§ **About this exercise**
Can you transcribe every entry word for word, skipping the images?

§ **Listed entries**
_ _ _ _

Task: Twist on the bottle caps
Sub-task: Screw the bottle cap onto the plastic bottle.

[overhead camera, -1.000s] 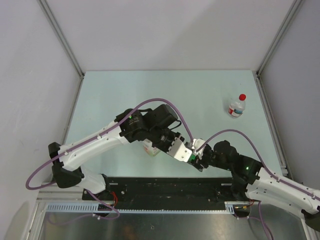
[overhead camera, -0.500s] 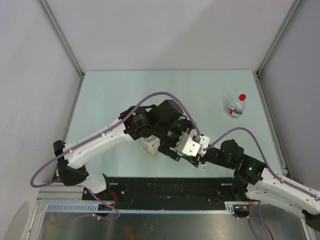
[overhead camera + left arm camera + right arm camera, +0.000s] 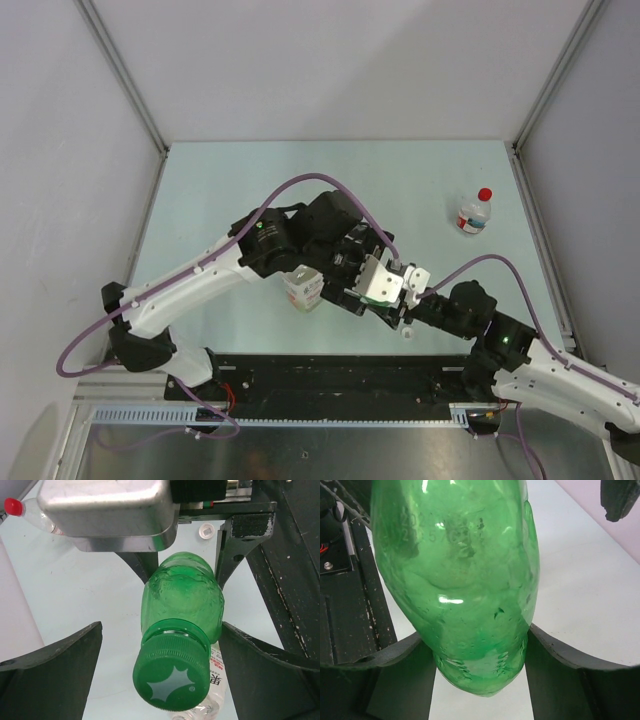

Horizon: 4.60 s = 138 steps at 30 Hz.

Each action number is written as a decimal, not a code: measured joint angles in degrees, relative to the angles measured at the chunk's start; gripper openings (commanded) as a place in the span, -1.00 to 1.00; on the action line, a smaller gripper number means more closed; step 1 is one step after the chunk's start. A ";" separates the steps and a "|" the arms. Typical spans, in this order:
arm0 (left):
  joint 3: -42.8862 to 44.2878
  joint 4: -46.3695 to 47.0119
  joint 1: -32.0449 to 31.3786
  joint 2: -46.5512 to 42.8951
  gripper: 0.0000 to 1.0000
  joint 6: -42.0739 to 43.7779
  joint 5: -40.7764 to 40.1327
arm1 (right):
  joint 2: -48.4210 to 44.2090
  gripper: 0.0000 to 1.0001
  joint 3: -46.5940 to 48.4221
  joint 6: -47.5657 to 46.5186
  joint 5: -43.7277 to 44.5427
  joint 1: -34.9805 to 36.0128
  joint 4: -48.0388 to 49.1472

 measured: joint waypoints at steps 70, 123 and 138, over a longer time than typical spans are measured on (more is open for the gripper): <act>-19.93 48.50 6.14 -8.46 0.49 -74.49 -28.83 | 9.94 -1.00 0.83 15.98 13.42 -15.43 1.97; -22.01 48.06 7.15 -6.99 -0.72 -75.91 -20.72 | 7.80 -1.00 0.85 15.17 3.02 -15.87 1.77; -29.20 53.05 9.03 -13.97 -0.85 -67.01 -1.44 | 3.02 -1.00 0.83 10.86 -15.56 -20.52 -1.44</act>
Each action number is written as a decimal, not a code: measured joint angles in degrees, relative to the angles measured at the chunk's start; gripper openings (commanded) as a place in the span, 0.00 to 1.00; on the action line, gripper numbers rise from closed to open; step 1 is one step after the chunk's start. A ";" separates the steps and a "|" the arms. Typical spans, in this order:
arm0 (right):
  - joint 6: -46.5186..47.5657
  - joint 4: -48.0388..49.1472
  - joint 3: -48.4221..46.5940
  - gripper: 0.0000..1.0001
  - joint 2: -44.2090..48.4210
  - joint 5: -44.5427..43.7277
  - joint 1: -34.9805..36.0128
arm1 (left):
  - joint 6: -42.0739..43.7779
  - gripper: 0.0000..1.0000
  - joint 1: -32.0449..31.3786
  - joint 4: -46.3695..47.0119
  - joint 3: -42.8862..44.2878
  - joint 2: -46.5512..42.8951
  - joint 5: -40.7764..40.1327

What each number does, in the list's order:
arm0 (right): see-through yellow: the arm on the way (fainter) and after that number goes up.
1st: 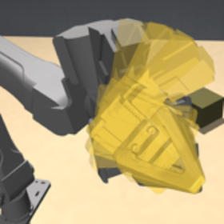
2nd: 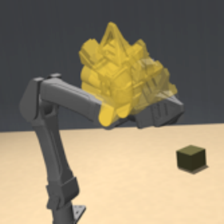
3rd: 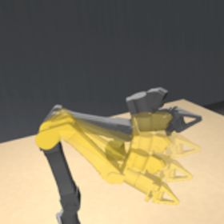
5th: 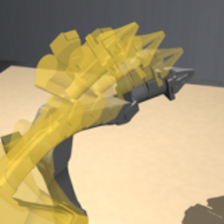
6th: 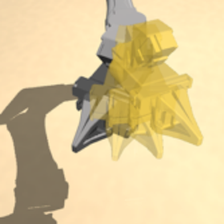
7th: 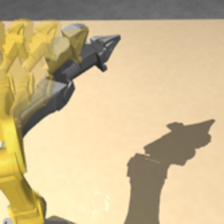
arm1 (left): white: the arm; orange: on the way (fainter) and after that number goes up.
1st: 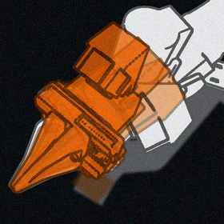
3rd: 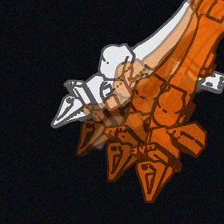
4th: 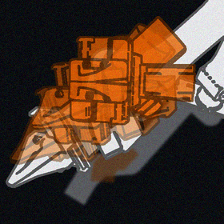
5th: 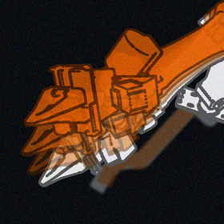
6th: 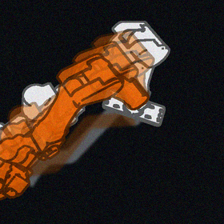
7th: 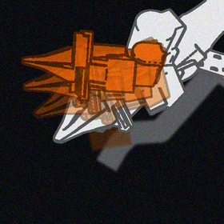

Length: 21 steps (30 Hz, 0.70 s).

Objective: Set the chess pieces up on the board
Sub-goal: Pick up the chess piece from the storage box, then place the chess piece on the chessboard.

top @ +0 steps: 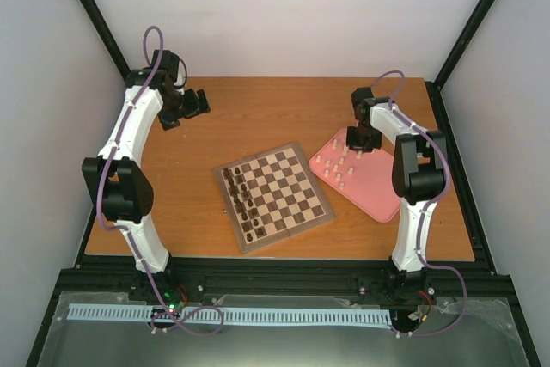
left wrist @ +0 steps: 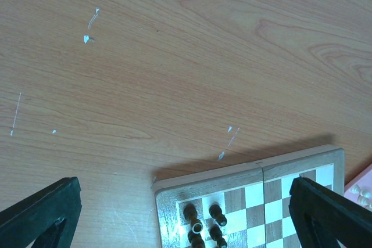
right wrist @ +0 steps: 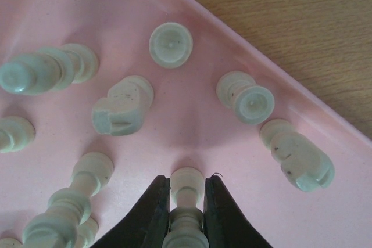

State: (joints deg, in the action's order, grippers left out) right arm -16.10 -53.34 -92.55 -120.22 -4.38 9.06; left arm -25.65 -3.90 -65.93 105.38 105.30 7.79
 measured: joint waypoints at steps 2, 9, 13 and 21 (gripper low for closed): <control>0.13 -0.07 0.00 0.03 0.00 -0.02 -0.04 | 0.00 1.00 0.00 -0.13 0.00 0.02 -0.13; -0.22 -1.95 0.00 0.03 1.62 -0.09 -0.04 | 0.02 1.00 -0.02 -0.15 0.00 0.02 -0.33; -0.76 -4.35 -0.24 0.03 6.84 -0.22 -0.04 | 0.00 1.00 -0.02 -0.15 0.00 0.02 -0.31; -0.61 -10.03 -7.13 0.03 15.76 -2.49 2.36 | 0.00 1.00 -0.02 -0.15 0.00 0.02 -0.17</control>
State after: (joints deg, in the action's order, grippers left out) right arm -16.71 -63.37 -99.68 -104.47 -6.87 11.42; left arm -25.65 -3.92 -66.08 105.38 105.32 7.62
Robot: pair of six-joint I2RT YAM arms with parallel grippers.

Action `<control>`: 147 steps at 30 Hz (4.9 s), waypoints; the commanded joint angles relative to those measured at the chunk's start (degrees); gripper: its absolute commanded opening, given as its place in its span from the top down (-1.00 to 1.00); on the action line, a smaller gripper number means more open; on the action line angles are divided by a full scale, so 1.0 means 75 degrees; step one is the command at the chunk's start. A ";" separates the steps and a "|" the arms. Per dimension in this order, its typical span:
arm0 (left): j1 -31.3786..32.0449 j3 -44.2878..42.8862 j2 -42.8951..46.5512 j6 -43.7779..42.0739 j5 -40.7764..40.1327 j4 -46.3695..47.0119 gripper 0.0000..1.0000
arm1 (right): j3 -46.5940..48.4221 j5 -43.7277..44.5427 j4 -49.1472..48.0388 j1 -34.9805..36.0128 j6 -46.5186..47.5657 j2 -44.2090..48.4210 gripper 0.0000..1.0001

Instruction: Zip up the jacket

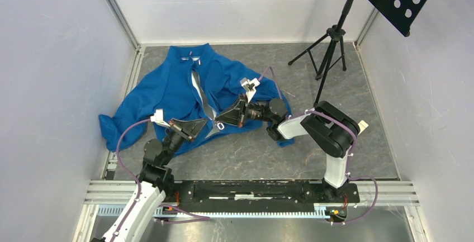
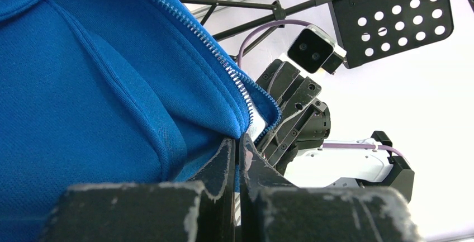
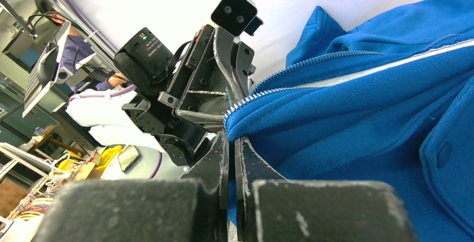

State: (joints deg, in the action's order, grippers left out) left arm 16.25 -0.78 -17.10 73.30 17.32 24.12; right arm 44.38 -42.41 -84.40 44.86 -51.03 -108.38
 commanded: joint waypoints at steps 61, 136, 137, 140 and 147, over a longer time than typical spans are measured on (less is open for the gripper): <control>-0.0022 -0.1042 0.0440 -0.0830 0.0339 -0.2407 0.95 | 0.0745 0.1928 -0.3683 0.0629 -0.0685 -0.0563 0.99; -0.0022 -0.1436 -0.0683 -0.0836 0.1542 -0.5698 0.96 | -0.1173 0.2970 0.8208 0.0490 0.6189 0.3954 -0.74; -0.0022 -0.1472 -0.0755 -0.0849 0.1566 -0.5711 0.95 | -0.1326 0.3194 0.8220 0.0616 0.6665 0.4225 -0.81; -0.0027 -0.1586 -0.0832 -0.0887 0.1568 -0.5813 0.95 | -0.1715 0.3669 0.7708 0.1025 0.8194 0.4752 -0.96; -0.0022 -0.1507 -0.0780 -0.0738 0.1541 -0.5974 0.95 | -0.2904 0.3406 0.4729 0.2228 1.1921 0.4720 -0.96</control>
State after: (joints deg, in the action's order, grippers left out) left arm 15.88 -10.90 -23.22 65.14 26.11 -19.62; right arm 26.48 -17.08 -34.79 57.06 15.68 -72.05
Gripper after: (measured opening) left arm 0.047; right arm 0.979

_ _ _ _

§ **Answer below**
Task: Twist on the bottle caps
Sub-task: Screw the bottle cap onto the plastic bottle.

[overhead camera, -1.000s] 
[overhead camera, -0.500s] 
[overhead camera + left arm camera + right arm camera, +0.000s] 

Horizon: 4.60 s = 138 steps at 30 Hz.

Each action number is written as a decimal, not a code: measured joint angles in degrees, relative to the angles measured at the chunk's start; gripper openings (commanded) as a place in the span, -1.00 to 1.00; on the action line, a smaller gripper number means more closed; step 1 is one step after the chunk's start. A ";" separates the steps and a "|" the arms. Typical spans, in this order:
arm0 (left):
  joint 3: -42.8862 to 44.2878
  joint 4: -46.3695 to 47.0119
  joint 1: -32.0449 to 31.3786
  joint 2: -46.5512 to 42.8951
  gripper: 0.0000 to 1.0000
  joint 6: -42.0739 to 43.7779
  joint 5: -40.7764 to 40.1327
arm1 (right):
  joint 2: -48.4210 to 44.2090
  gripper: 0.0000 to 1.0001
  joint 3: -46.5940 to 48.4221
  joint 6: -47.5657 to 46.5186
  joint 5: -43.7277 to 44.5427
  joint 1: -34.9805 to 36.0128
  joint 4: -48.0388 to 49.1472

 measured: joint waypoints at steps 70, 123 and 138, over a longer time than typical spans are measured on (more is open for the gripper): <act>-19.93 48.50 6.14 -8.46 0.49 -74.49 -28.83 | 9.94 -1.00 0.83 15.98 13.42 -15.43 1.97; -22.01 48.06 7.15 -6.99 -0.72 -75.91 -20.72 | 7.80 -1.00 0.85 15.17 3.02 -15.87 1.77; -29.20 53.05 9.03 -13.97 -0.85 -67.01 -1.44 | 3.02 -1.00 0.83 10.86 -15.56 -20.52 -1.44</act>
Each action number is written as a decimal, not a code: measured joint angles in degrees, relative to the angles measured at the chunk's start; gripper openings (commanded) as a place in the span, 0.00 to 1.00; on the action line, gripper numbers rise from closed to open; step 1 is one step after the chunk's start. A ";" separates the steps and a "|" the arms. Typical spans, in this order:
arm0 (right):
  - joint 6: -46.5186..47.5657
  - joint 4: -48.0388..49.1472
  - joint 3: -48.4221..46.5940
  - gripper: 0.0000..1.0001
  - joint 2: -44.2090..48.4210
  - joint 5: -44.5427..43.7277
  - joint 1: -34.9805..36.0128
arm1 (left):
  - joint 6: -42.0739..43.7779
  - gripper: 0.0000..1.0000
  - joint 1: -32.0449..31.3786
  - joint 4: -46.3695..47.0119
  - joint 3: -42.8862..44.2878
  - joint 2: -46.5512..42.8951
  - joint 5: -40.7764..40.1327

What each number does, in the list's order:
arm0 (right): see-through yellow: the arm on the way (fainter) and after that number goes up.
1st: 
2nd: 
3rd: 
5th: 
6th: 
7th: 
arm1 (left): white: the arm; orange: on the way (fainter) and after that number goes up.
1st: 
3rd: 
4th: 
5th: 
6th: 
7th: 

Length: 21 steps (30 Hz, 0.70 s).

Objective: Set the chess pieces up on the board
Sub-goal: Pick up the chess piece from the storage box, then place the chess piece on the chessboard.

top @ +0 steps: 
left wrist @ +0 steps: 
right wrist @ +0 steps: 

State: (joints deg, in the action's order, grippers left out) right arm -16.10 -53.34 -92.55 -120.22 -4.38 9.06; left arm -25.65 -3.90 -65.93 105.38 105.30 7.79
 measured: joint waypoints at steps 2, 9, 13 and 21 (gripper low for closed): <control>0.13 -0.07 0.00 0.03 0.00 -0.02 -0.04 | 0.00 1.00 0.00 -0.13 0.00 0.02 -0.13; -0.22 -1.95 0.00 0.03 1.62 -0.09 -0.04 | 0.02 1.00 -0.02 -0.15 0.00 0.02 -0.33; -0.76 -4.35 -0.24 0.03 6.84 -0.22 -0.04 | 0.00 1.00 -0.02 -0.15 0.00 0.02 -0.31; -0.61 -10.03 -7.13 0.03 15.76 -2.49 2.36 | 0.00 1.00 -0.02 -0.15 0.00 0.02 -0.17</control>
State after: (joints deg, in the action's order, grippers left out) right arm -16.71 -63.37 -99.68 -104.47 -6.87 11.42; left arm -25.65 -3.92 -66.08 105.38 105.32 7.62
Robot: pair of six-joint I2RT YAM arms with parallel grippers.

Action `<control>`: 147 steps at 30 Hz (4.9 s), waypoints; the commanded joint angles relative to those measured at the chunk's start (degrees); gripper: its absolute commanded opening, given as its place in its span from the top down (-1.00 to 1.00); on the action line, a smaller gripper number means more open; on the action line angles are divided by a full scale, so 1.0 means 75 degrees; step one is the command at the chunk's start. A ";" separates the steps and a "|" the arms. Per dimension in this order, its typical span:
arm0 (left): j1 -31.3786..32.0449 j3 -44.2878..42.8862 j2 -42.8951..46.5512 j6 -43.7779..42.0739 j5 -40.7764..40.1327 j4 -46.3695..47.0119 gripper 0.0000..1.0000
arm1 (right): j3 -46.5940..48.4221 j5 -43.7277..44.5427 j4 -49.1472..48.0388 j1 -34.9805..36.0128 j6 -46.5186..47.5657 j2 -44.2090..48.4210 gripper 0.0000..1.0001

Instruction: Zip up the jacket


State: (joints deg, in the action's order, grippers left out) left arm 16.25 -0.78 -17.10 73.30 17.32 24.12; right arm 44.38 -42.41 -84.40 44.86 -51.03 -108.38
 commanded: joint waypoints at steps 61, 136, 137, 140 and 147, over a longer time than typical spans are measured on (less is open for the gripper): <control>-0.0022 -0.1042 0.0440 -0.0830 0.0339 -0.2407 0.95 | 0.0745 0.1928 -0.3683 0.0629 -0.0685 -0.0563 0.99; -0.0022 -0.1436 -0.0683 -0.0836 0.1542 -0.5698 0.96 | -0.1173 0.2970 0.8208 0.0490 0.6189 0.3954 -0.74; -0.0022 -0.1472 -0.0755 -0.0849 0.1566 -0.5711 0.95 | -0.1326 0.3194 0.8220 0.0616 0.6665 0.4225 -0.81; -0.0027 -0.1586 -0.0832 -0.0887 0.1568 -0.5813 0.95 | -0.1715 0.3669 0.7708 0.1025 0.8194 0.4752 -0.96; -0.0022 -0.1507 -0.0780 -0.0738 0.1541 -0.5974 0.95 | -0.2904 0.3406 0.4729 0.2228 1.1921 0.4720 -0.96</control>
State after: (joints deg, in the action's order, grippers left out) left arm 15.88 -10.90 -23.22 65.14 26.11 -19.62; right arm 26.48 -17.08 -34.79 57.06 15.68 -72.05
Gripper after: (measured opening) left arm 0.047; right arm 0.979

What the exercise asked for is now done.